■ **Problem to solve**
Everything from the first line below through the line with "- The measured" is to be transcribed exactly, and nothing past it.

================================

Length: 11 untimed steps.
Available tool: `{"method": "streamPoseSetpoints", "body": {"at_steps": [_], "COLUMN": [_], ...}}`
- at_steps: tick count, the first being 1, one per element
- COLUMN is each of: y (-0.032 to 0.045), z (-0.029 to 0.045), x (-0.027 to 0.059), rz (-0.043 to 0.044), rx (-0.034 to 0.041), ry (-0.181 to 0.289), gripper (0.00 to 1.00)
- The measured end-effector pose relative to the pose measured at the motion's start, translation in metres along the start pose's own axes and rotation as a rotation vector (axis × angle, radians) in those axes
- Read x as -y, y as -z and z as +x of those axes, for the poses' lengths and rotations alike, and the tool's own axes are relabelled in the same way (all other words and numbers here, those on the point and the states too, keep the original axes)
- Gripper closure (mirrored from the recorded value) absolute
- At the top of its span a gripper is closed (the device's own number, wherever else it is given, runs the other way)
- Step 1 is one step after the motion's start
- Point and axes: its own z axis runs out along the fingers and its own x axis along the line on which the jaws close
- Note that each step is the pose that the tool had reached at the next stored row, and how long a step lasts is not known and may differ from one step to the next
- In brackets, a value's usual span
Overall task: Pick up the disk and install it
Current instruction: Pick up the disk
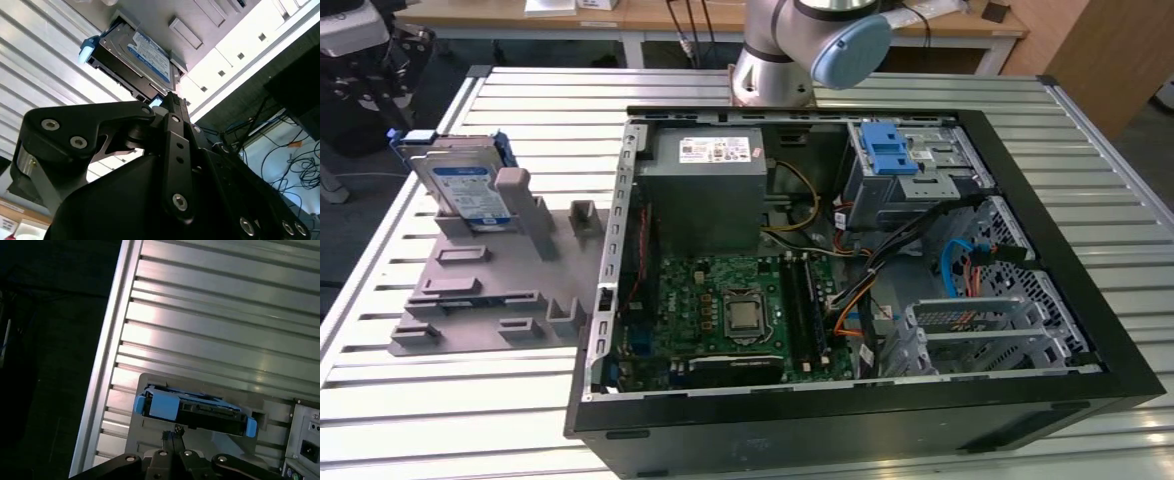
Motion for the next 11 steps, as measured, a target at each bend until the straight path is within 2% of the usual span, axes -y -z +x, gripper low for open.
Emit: {"method": "streamPoseSetpoints", "body": {"at_steps": [11], "y": [-0.0001], "z": [0.0001], "x": [0.0], "rz": [0.0028], "rx": [-0.0044], "ry": [0.132], "gripper": [0.89]}}
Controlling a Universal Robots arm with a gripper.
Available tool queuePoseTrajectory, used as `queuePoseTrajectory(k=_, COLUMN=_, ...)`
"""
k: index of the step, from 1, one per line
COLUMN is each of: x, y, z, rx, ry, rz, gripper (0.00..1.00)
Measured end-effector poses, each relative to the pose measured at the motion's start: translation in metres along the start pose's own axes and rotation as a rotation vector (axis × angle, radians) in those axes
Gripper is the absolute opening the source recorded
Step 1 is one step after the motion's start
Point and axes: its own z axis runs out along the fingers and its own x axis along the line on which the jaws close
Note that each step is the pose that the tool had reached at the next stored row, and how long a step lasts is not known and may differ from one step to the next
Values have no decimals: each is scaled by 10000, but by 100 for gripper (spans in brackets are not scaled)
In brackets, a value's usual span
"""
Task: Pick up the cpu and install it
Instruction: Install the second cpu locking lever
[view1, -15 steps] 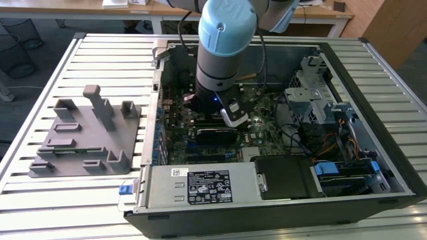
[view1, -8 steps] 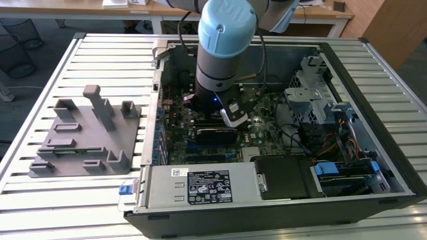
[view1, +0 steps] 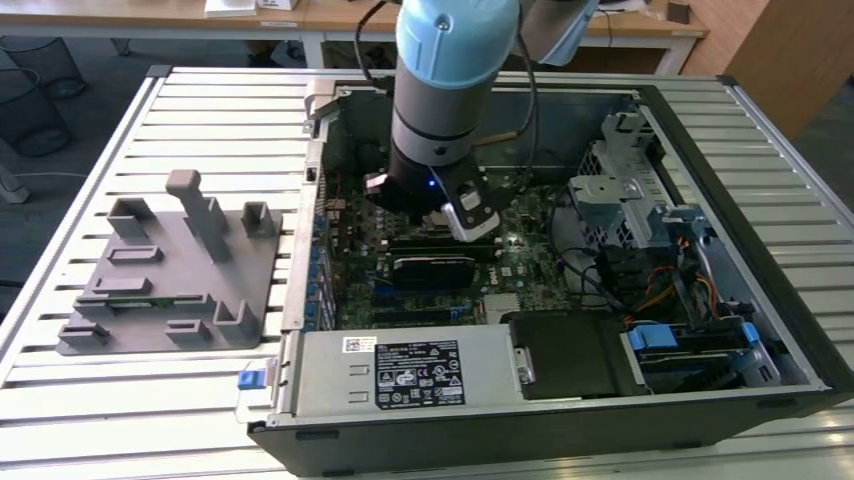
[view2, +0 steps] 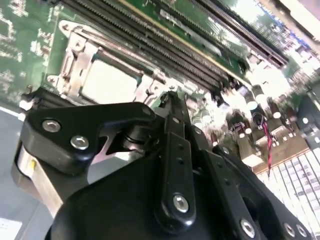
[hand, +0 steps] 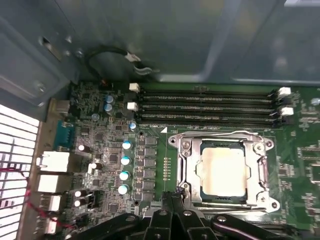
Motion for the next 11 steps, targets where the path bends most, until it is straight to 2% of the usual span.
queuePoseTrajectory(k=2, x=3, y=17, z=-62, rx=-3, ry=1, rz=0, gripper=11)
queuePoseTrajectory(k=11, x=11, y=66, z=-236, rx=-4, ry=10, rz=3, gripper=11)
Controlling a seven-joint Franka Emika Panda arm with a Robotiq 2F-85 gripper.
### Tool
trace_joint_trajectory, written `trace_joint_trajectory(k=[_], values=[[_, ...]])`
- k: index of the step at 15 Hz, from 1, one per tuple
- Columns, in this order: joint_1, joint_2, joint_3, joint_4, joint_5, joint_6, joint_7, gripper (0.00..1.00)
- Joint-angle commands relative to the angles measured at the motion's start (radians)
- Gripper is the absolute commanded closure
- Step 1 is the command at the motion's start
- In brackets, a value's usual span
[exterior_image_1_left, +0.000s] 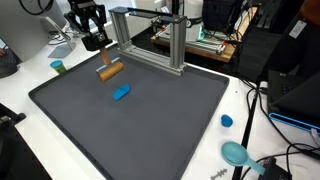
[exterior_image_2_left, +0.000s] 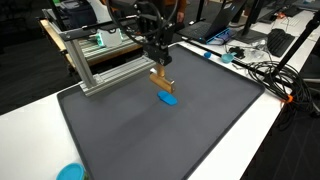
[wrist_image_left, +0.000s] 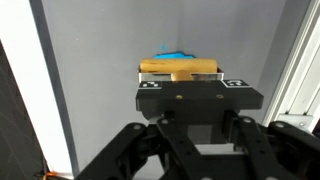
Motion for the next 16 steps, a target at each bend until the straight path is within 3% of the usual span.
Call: trace_joint_trajectory(k=[1, 2, 3, 9, 16], values=[[0.026, -0.008, -0.023, -0.018, 0.003, 0.0, -0.015, 0.53], [0.03, -0.013, -0.024, -0.032, 0.0, 0.0, -0.021, 0.53], [0.032, -0.018, -0.025, -0.04, -0.001, 0.0, -0.023, 0.78], [0.059, 0.035, -0.018, -0.055, -0.01, 0.089, 0.021, 0.78], [0.083, 0.089, -0.016, -0.035, -0.074, 0.092, 0.087, 0.78]])
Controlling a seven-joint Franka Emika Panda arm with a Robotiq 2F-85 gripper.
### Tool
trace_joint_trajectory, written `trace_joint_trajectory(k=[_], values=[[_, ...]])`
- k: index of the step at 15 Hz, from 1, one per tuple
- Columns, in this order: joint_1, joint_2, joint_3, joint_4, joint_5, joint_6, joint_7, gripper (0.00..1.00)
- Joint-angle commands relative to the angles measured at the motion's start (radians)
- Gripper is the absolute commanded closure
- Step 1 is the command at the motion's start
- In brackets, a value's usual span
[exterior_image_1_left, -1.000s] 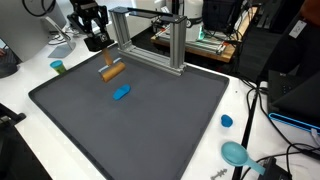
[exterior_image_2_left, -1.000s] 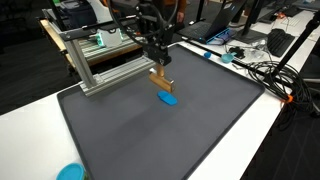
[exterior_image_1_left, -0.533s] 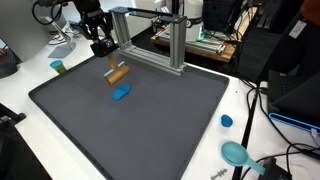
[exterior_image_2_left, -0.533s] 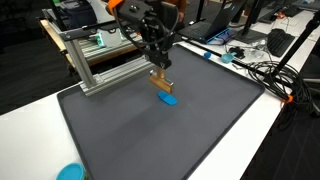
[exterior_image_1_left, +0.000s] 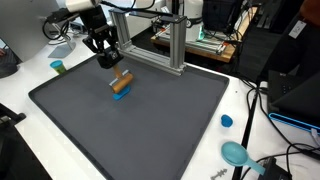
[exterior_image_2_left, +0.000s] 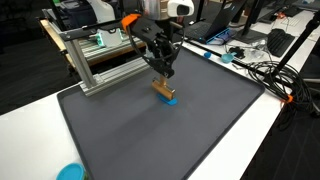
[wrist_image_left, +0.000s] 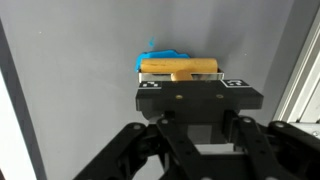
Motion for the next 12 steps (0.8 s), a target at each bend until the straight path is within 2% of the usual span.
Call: trace_joint_trajectory(k=[1, 4, 12], values=[[0.011, 0.007, -0.005, 0.016, -0.023, 0.007, 0.025, 0.78], [0.012, 0.0, -0.001, 0.017, -0.02, 0.006, 0.023, 0.78], [0.048, 0.036, -0.005, 0.089, -0.128, -0.061, 0.106, 0.78]])
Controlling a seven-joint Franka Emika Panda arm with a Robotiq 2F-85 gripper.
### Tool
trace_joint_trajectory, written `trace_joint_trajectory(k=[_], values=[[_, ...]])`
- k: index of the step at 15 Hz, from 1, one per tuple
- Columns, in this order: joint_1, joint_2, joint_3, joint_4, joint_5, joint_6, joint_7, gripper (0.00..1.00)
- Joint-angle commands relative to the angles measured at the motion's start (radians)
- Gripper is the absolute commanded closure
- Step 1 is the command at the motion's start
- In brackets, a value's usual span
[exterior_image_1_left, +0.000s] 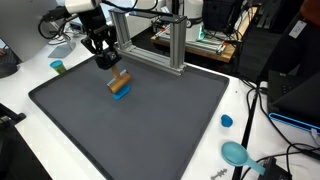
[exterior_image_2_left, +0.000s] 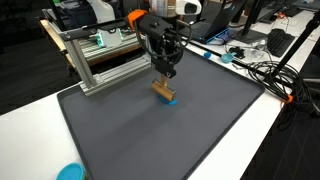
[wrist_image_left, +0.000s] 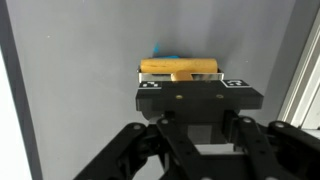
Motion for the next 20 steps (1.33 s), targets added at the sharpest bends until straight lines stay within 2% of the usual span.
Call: trace_joint_trajectory(k=[1, 13, 17, 20], values=[[0.021, 0.025, -0.003, 0.058, -0.04, -0.054, 0.043, 0.78], [0.01, 0.121, 0.005, 0.139, -0.02, -0.071, 0.04, 0.78], [-0.007, 0.159, 0.004, 0.162, -0.013, -0.128, 0.035, 0.78], [-0.035, 0.184, 0.016, 0.183, 0.037, -0.175, 0.011, 0.78]])
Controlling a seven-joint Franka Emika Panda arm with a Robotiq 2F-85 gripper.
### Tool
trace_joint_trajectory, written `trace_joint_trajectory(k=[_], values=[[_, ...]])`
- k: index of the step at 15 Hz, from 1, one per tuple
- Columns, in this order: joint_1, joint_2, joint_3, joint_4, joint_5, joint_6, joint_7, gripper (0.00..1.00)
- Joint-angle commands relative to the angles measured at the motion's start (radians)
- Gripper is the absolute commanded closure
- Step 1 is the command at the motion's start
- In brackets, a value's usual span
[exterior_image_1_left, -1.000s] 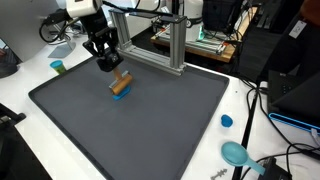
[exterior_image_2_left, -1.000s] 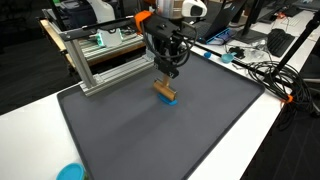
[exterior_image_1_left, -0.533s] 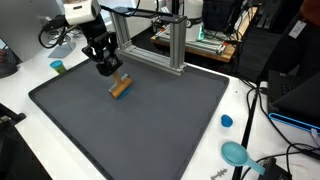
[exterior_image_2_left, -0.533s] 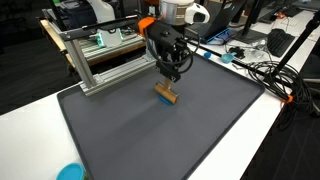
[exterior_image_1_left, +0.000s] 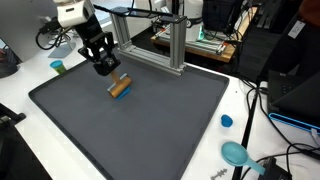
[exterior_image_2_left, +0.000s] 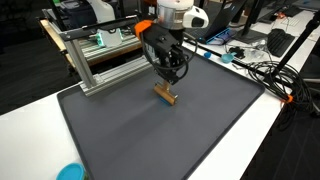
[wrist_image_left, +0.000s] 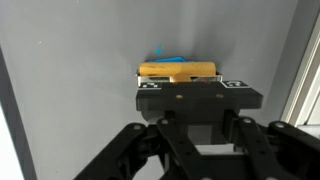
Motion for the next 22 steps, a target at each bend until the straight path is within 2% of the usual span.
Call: trace_joint_trajectory(k=[1, 2, 5, 6, 9, 13, 17, 22], values=[[-0.036, 0.068, 0.011, 0.04, 0.046, -0.093, -0.022, 0.78], [-0.017, 0.014, 0.006, 0.025, 0.021, -0.028, -0.001, 0.53], [-0.029, 0.028, 0.006, 0.047, 0.037, -0.049, -0.006, 0.53], [-0.03, 0.029, 0.007, 0.05, 0.038, -0.051, -0.006, 0.78], [-0.041, 0.018, 0.027, -0.005, 0.063, 0.046, -0.058, 0.78], [-0.046, 0.01, 0.025, -0.046, 0.065, 0.052, -0.09, 0.78], [-0.073, -0.013, 0.023, -0.11, 0.122, 0.073, -0.116, 0.78], [-0.076, -0.001, 0.021, -0.123, 0.155, 0.062, -0.118, 0.78]])
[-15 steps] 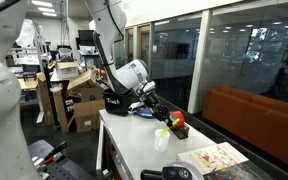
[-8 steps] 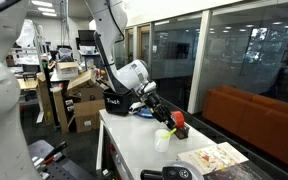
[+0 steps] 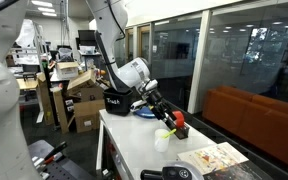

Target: Put the yellow object inside the white mug

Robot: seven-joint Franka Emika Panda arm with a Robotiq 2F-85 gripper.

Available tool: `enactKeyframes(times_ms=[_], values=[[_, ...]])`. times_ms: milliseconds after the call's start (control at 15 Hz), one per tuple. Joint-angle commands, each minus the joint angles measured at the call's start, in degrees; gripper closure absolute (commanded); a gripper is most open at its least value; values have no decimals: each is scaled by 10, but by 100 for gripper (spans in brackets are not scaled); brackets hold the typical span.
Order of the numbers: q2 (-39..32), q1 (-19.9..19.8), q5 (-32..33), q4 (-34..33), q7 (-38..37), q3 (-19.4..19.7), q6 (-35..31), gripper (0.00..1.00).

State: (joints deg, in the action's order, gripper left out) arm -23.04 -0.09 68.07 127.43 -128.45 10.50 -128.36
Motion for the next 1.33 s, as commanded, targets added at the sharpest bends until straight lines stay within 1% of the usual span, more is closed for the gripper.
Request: enactKeyframes(times_ms=[0, 200, 400, 600, 1067, 1267], values=[[38, -35, -37, 12, 68, -27, -32, 0], [71, -54, -102, 24, 181, -38, -87, 0], [92, -63, -199, 32, 308, -40, -118, 0], [102, -56, -284, 36, 402, -34, -111, 0], [118, -50, -463, 32, 565, -26, -92, 0], [134, -53, -539, 30, 665, -30, -76, 0]])
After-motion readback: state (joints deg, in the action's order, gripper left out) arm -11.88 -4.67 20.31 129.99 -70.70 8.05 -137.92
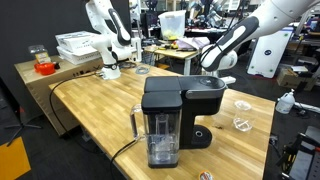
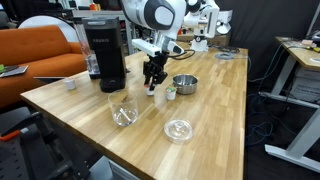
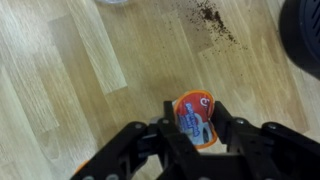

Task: Pick up the object from the table and put it in the cup

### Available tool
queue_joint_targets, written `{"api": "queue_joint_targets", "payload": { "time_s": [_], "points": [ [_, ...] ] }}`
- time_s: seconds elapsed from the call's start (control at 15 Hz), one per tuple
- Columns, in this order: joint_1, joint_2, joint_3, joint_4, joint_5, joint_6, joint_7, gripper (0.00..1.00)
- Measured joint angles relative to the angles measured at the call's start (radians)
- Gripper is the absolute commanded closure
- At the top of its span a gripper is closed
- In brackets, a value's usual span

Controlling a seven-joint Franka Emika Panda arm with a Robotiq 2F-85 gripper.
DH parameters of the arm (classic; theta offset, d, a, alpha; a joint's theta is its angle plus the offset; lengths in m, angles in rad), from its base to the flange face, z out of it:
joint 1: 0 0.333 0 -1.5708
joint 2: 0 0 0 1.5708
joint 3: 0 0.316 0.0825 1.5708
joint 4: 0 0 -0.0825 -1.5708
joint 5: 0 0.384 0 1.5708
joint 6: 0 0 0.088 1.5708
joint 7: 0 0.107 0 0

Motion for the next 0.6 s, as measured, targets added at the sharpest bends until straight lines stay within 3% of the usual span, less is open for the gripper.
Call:
{"api": "queue_joint_targets", "payload": {
  "time_s": [0.6],
  "points": [
    [0.001, -0.131, -0.025, -0.065, -0.019, -0.016, 0.000, 0.78]
  ]
}}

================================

■ **Written response**
Length: 11 untimed steps.
Available tool: `{"method": "streamPoseSetpoints", "body": {"at_steps": [_], "COLUMN": [_], ...}}`
- at_steps: tick count, the first being 1, one per element
- COLUMN is each of: y (-0.032 to 0.045), z (-0.029 to 0.045), x (-0.027 to 0.059), rz (-0.043 to 0.044), rx (-0.034 to 0.041), ry (-0.181 to 0.289), gripper (0.00 to 1.00)
- The measured end-effector pose relative to the pose measured at the motion's start, translation in metres along the start pose's own axes and rotation as a rotation vector (axis × angle, radians) in those axes

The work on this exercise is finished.